On Halloween night, games of marriage divination were played from hiding of wedding rings in bowls of colcannon to watching whether a pair of nuts on a hot griddle – each named for a prospective lover – would jump together or apart over the fire. Almost ever common food was called into service on this night to forecast the romantic fortunes of the unmarried. Apples were expertly and carefully peeled to give one long ribbon of peel,
which was flung over the shoulder. The resulting shape of the peel was taken to be the initial of the potential suitor’s first name. Other customs were a bit less pleasant. In some
places, young girls would eat a salty herring without anything to drink, just before going to bed. Their hope was that, in their dreams, their future lover would appear carrying a drink of water. Nowadays, games of marriage divination are recalled by hiding various charms in the Halloween barm brack (a currant yeast loaf. Finding a ring signals
marriage within the year, while a thimble denotes spinsterhood and a button, bachelorhood).
After the frolics of Halloween, a more serious approach was taken to the business of marriage, with the services of a matchmaker being routinely sought. For a fee, the matchmaker would organize a meeting between a likely couple, always in the presence of the eager parents. Girls were chosen with the concerns of their dowry and their childbearing abilities (often determined by a pair of wide and sturdy hips!) in mind. If the meeting went well, a legally binding contract was drawn up and the marriage date set.

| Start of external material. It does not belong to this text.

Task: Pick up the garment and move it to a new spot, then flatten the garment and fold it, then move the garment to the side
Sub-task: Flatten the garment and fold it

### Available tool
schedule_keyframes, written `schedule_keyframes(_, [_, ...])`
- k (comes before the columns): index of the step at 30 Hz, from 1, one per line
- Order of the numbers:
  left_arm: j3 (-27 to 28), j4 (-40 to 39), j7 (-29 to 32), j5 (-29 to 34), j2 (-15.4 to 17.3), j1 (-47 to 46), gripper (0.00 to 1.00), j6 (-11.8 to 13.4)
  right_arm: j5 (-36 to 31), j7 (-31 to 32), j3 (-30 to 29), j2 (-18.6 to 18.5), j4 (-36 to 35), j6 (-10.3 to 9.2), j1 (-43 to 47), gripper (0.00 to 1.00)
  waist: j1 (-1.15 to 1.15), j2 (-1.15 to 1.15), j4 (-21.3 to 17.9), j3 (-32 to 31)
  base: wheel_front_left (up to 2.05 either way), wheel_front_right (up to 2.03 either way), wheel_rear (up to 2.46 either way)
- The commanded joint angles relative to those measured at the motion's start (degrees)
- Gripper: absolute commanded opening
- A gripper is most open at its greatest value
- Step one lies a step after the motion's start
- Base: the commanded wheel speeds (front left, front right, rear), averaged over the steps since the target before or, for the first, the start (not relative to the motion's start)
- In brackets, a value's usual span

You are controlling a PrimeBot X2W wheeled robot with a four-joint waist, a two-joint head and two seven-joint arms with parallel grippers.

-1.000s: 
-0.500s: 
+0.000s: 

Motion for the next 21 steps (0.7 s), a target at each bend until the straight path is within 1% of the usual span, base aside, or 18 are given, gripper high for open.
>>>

Traditionally the new bride moved into the groom¹s house with his parents. The couple’s marriage contract often specified certain benefits for the groom’s parents, like a seat beside the fire, a seat on the trap going to Sunday mass and enough grass to graze a cow.
Shrove Tuesday was seen as a girl’s last chance of the season to create a good portent for her marriage fortunes, by showing her skill at tossing pancakes. Pity the poor girl, especially the eldest unmarried daughter, who arrived at Shrovetide without a prospect of marriage. Although the marriage games in general were played in a spirit of levity, a young woman’s failure to assume martial status was traumatic, since there was a distinct stigma attached to being unmarried in the Ireland well into the early 20th century.
The Marriage Economy Behind these folk customs lay some grim economic aspects of marriage. After the Famine of the mid 19th century, Irish marriage patterns changed. This was brought on by a change in land inheritance customs. While land holdings had been divided among all family sons before the famine, afterwards most farms were passed on entirely to the eldest son. His sisters and brothers had no stake in the land, and were forced to seek economic security elsewhere. Many joined religious orders or the British military, took service jobs in urban areas, or emigrated from Ireland. Those who stayed put were forced to live at home as bachelors or spinsters. To complicate matters, the inheriting son often was not granted the farm until his father was far into old age. The son was obliged to delay marriage until his father saw fit, and it was generally approved not when the man needed a wife, but when the farm needed a woman. Sons who stayed on the farm were often well into their forties by the time they took their wedding vows. The atmosphere of the time was economically depressed and psychologically repressed. The fact that so many people either delayed marriage or lived in permanent celibacy is why the folk customs of the day show a constant, poignant desire for marriage.